Isn’t it a fundamental transformation in the political economy of oil that explains how Vladimir Putin was enabled to be “the hero of capitalist markets”? (Business Comment, 17 September). Initially, in response to the Syrian crisis, oil prices spiked on global markets, but they fell back. This is because “oil dependency” has changed significantly over the years, in particular since the Iraq war.
The United States and Israel are fast becoming self-sufficient in oil and gas and huge finds are reported around the world, recently for example in Australia. Moreover, Iraq has stepped up output and a more moderate regime in Iran is no longer threatening a blockade of the Gulf.
Another significant factor is that Europe is no longer as dependent on the Middle East, but increasingly on Russia with its huge reserves of oil and gas. Hence, over the past decade, dependency has been shifting east as Japan, but also importantly China, with other emerging economies, make massive demands on Middle East oil.

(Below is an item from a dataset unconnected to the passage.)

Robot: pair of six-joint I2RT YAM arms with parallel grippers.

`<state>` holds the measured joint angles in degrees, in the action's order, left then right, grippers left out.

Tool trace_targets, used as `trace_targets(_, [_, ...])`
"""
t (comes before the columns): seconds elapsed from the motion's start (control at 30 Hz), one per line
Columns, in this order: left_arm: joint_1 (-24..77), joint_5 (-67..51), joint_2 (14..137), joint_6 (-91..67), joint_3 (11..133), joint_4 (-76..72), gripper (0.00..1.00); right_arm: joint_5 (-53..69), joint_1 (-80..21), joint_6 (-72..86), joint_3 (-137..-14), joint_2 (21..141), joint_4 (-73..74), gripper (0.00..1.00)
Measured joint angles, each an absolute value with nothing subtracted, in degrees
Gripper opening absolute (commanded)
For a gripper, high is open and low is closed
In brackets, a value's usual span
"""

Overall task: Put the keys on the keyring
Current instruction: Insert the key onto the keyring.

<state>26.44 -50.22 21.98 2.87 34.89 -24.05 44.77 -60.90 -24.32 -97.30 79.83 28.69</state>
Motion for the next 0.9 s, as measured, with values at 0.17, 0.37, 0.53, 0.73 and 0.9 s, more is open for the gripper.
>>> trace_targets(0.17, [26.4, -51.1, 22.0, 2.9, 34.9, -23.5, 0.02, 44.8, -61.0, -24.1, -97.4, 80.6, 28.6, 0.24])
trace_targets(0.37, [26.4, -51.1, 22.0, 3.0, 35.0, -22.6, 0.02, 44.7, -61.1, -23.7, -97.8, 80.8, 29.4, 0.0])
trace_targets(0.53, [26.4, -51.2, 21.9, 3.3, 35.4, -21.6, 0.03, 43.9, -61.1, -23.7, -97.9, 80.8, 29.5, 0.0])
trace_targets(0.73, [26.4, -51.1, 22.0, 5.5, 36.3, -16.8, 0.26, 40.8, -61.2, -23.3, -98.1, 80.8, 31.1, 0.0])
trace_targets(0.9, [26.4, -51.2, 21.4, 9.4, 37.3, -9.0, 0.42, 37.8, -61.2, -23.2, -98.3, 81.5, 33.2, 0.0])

What once were labelled as “resource wars” – to maintain uninterrupted oil supplies from the Middle East to the US and the West – are no longer pertinent. Arguably, it is the change in the political economy of oil, globally and in the Middle East, that casts Putin in the role of “capitalist markets’ hero”.
However, where would Putin stand if, from a moral point of view, the international community were obliged to intervene in Syria on humanitarian grounds?